Gnostics read John but interpreted it differently from the way non-Gnostics did.[42] Gnosticism taught that salvation came from gnosis, secret knowledge, and Gnostics did not see Jesus as a savior but a revealer of knowledge.[43] Barnabas Lindars asserts that the gospel teaches that salvation can only be achieved through revealed wisdom, specifically belief in (literally belief into) Jesus.[44]

Raymond Brown contends that "The Johannine picture of a savior who came from an alien world above, who said that neither he nor those who accepted him were of this world,[45] and who promised to return to take them to a heavenly dwelling[46] could be fitted into the gnostic world picture (even if God's love for the world in 3:16 could not)."[47] It has been suggested that similarities between John's gospel and Gnosticism may spring from common roots in Jewish Apocalyptic literature.[48]

Comparison with other writings

The Gospel of John is significantly different from the synoptic gospels, with major variations in material, theological emphasis, chronology, and literary style.[49] There are also some discrepancies between John and the Synoptics, some amounting to contradictions.[49] The gospel forms the core of an emerging canon of Johannine works, the Johannine corpus, consisting of the gospel, the three Johannine letters, and the Apocalypse, all coming from the same theological background and opposed to the "Petrine corpus."


John lacks scenes from the Synoptics such as Jesus' baptism,[50] the calling of the Twelve, exorcisms, parables, the Transfiguration, and the Last Supper.
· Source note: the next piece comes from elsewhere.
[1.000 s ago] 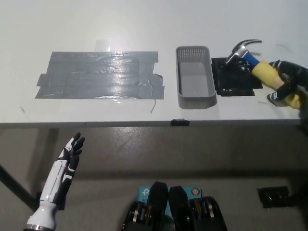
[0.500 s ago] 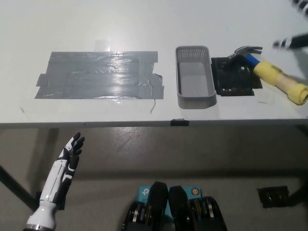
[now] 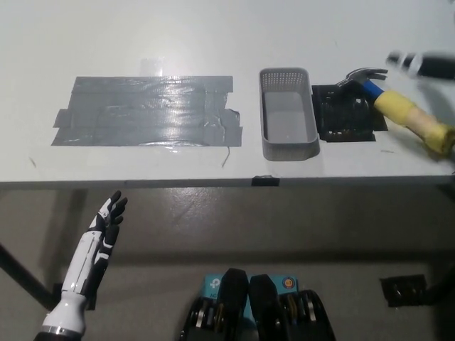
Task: The robot picks the hammer with right hand and hits the black area on the desk and places it back.
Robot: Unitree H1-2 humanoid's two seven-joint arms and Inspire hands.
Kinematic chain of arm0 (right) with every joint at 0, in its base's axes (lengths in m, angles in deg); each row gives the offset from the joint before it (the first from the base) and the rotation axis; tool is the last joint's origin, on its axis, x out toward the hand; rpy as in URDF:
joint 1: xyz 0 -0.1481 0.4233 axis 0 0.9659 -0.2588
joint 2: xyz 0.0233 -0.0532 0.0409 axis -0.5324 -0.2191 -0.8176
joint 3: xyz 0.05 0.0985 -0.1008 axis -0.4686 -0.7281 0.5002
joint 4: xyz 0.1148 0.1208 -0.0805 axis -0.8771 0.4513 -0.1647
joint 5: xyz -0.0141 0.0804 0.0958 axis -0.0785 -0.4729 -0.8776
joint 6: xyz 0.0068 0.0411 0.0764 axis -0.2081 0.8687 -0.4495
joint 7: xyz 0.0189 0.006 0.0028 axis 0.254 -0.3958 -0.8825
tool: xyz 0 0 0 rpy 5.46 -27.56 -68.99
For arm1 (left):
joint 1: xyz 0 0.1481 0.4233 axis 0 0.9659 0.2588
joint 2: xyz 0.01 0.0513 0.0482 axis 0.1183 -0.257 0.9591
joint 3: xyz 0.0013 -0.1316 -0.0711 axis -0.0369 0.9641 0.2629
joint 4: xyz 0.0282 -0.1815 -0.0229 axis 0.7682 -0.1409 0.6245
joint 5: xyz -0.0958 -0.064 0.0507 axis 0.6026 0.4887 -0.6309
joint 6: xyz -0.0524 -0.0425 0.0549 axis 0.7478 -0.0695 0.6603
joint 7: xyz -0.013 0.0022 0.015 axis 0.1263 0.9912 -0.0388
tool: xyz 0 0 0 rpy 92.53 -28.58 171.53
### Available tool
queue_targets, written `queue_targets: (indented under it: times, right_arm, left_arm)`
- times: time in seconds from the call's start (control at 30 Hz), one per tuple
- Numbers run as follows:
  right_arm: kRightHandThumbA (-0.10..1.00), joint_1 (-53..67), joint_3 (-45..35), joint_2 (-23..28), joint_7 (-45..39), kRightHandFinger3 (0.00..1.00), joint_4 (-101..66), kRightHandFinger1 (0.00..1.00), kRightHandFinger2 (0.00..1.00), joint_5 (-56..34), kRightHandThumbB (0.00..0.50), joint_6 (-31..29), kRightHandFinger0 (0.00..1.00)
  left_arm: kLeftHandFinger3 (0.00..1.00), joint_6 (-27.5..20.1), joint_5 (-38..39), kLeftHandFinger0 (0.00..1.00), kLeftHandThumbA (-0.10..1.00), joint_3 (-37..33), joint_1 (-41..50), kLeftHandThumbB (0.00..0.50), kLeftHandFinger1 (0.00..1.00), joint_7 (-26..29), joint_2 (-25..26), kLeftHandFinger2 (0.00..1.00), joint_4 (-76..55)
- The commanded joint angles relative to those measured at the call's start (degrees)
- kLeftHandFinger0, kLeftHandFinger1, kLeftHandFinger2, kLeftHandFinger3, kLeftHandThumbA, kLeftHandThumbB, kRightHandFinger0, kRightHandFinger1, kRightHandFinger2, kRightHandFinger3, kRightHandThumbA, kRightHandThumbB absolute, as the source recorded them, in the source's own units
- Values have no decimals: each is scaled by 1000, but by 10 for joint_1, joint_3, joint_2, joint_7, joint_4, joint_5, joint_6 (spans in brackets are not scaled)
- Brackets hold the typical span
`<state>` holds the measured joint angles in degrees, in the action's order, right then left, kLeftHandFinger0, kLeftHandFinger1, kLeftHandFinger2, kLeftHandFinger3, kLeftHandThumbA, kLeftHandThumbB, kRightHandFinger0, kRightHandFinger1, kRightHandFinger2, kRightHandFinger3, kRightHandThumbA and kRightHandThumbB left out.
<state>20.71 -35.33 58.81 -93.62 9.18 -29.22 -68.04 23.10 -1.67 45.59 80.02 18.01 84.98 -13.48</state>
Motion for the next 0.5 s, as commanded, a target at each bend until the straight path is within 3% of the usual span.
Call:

Conversely, it includes scenes not found in the Synoptics, including Jesus turning water into wine at the wedding at Cana, the resurrection of Lazarus, Jesus washing the feet of his disciples, and multiple visits to Jerusalem.[49]

In the fourth gospel, Jesus' mother Mary, while frequently mentioned, is never identified by name.[51][52] John does assert that Jesus was known as the "son of Joseph" in 6:42. For John, Jesus' town of origin is irrelevant, for he comes from beyond this world, from God the Father.[53]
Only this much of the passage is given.